As is the case with just about any contract or terms of agreement document, many people don't fully read what they are signing. It isn't until later on that they realize that they have agreed to something that conflicts with what they are trying to do. This is certainly the case with arbitration clauses, which can create complex legal scenarios that typically require the help of an experienced attorney in order to reach a resolution.
But what is an arbitration clause you may ask? Typically found in contractual agreements with financial service providers, arbitration clauses put restrictions on how legal disputes between the company and its clients are resolved. Because arbitration is a "way to resolve disputes outside the court system," these types of clauses can actually block lawsuits, such as class actions, from going to court.
Many financial service providers believe that these types of clauses protect consumers because they keep the cost of litigation from transferring to consumers. Unfortunately, as was pointed out by a recent study conducted by the Consumer Financial Protection Bureau, the use of arbitration clauses may actually be detrimental to consumers because they make it more difficult for consumers to seek relief from a dispute.
Another problem with arbitration clauses is the fact that many consumers are not even aware of their existence. Fewer still understand what they do. This is a major problem the CFPB says it will need to address appropriately.

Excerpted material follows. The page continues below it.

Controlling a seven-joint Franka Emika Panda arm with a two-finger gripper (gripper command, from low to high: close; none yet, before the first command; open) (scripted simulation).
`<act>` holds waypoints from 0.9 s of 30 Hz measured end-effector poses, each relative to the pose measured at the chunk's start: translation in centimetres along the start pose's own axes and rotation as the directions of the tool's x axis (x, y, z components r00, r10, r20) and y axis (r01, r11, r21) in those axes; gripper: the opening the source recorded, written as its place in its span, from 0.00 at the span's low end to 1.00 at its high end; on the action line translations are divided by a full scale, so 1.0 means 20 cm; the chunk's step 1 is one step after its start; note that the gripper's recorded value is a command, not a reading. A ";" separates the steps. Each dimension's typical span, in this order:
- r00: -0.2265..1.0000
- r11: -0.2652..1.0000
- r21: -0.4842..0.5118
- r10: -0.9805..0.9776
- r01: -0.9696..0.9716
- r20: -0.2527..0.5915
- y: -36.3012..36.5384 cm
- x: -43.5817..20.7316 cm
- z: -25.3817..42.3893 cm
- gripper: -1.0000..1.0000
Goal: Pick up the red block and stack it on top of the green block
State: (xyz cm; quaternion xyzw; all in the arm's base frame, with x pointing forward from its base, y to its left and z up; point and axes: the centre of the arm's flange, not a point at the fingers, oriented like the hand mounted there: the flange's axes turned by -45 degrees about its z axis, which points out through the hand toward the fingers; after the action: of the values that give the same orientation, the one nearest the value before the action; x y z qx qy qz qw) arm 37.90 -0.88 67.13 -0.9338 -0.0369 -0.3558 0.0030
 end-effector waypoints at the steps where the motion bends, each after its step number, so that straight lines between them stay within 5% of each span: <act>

As some of our Florida readers know, both individual and class-action lawsuits can be costly for companies and consumers alike. But as the CFPB study points out, the cost of hindering litigation may be far worse. It's because of this that the CFPB will need to take a number of things into consideration before issuing new guidelines for the use of arbitration clauses, especially if it wants to create a better environment for dispute resolution down the road.